· La muerte no debe ser objeto de nuestras meditaciones sino base de todas.
· Que la historia de la Iglesia contenga capítulos siniestros y capítulos imbéciles es evidente, pero no es ensalzando al mundo moderno como un catolicismo viril debe hacer su confesión penitente.
· La dificultad creciente de reclutar sacerdotes debe avergonzar la humanidad, no inquietar a la Iglesia.
· El pensamiento religioso no progresa como el pensamiento científico, si no profundiza.

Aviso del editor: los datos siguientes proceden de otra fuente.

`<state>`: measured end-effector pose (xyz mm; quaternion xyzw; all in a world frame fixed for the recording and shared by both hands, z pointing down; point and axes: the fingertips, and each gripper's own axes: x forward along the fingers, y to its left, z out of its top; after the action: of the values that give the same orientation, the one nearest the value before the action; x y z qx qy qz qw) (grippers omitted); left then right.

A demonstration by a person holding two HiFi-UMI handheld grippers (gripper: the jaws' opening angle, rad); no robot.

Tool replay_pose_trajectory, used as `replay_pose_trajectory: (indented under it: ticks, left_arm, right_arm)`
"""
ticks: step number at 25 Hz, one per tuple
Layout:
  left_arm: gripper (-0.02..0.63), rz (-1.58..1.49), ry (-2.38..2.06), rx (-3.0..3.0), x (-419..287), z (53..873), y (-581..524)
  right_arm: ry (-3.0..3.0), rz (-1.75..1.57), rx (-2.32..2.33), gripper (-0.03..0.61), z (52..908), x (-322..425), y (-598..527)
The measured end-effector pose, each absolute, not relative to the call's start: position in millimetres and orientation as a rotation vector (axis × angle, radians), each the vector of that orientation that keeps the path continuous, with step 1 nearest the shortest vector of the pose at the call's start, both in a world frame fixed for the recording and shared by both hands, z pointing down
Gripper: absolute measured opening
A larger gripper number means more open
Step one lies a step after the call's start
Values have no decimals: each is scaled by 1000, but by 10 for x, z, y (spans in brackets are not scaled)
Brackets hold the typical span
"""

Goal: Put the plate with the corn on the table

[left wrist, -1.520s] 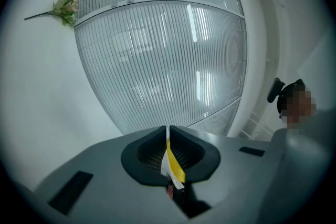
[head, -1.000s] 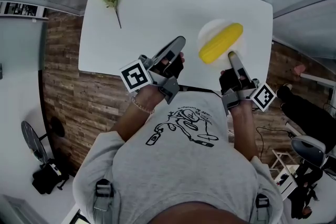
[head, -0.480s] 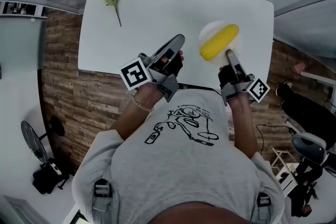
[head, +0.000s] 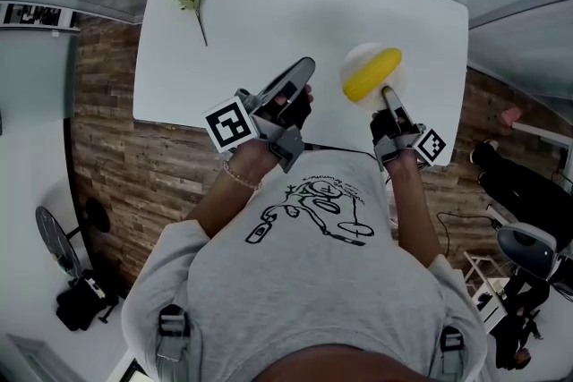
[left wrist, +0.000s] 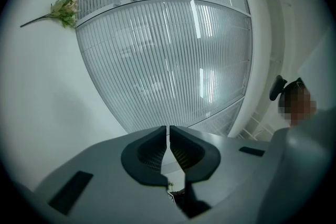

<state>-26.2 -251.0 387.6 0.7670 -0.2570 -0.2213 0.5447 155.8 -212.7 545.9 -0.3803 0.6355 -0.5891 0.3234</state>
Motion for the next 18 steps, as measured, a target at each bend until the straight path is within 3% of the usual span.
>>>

· Los jerarcas comunistas traicionan hoy en día la fe como cualquier obispo.
· El moderno busca ante todo una religión que niegue la gracia.
· Lamennais es el protoapóstata de la nueva iglesia.
· Ante la iglesia actual (clero, liturgia, teología) el católico viejo se indigna primero, se asusta después, finalmente revienta de risa.
· El anticristo es figura escatológica; la anti – iglesia es fenómeno histórico.
· En el fondo no hay sino dos religiones: la de Dios y la del hombre, y una infinidad de teologías.
· Cuando el católico se defiende mejor contra los vicios que contra la herejía, ya es poco el cristianismo que queda en su cabeza.
· Quien profese que lo esencial del cristianismo no es la “doctrina”, sino la práctica y la vida, predica subrepticiamente una doctrina nueva. Con el mote, atractivo para el tonto, de “preeminencia de la vida” nos quieren insinuar que sólo cuenta nuestro destino terrestre. La irreligión goza equiparándose en la guardarropía evangélica.
· Ni la religión se origino en la urgencia de asegurar la seguridad social, ni las catedrales fueron construidas para fomentar el turismo.
· Cristo es el objeto de la tradición evangélica, pero sólo la tradición evangélica puede ser objeto del historiador. El aparato para percibir el objeto de la tradición evangélica no es la historia, sino la Iglesia.
· El demonio comprende todo pero no puede crear nada.
· Donde la religión misma se seculariza, Satán resulta el último testigo de Dios.
· Sólo es católico cabal el que edifica la catedral de su alma sobre criptas paganas.
· El cristianismo no niega el esplendor del mundo sino invita a buscar su origen, a ascender hacia su nieve pura.
· Lo natural y lo sobrenatural no son planos superpuestos, sino hilos entrelazados.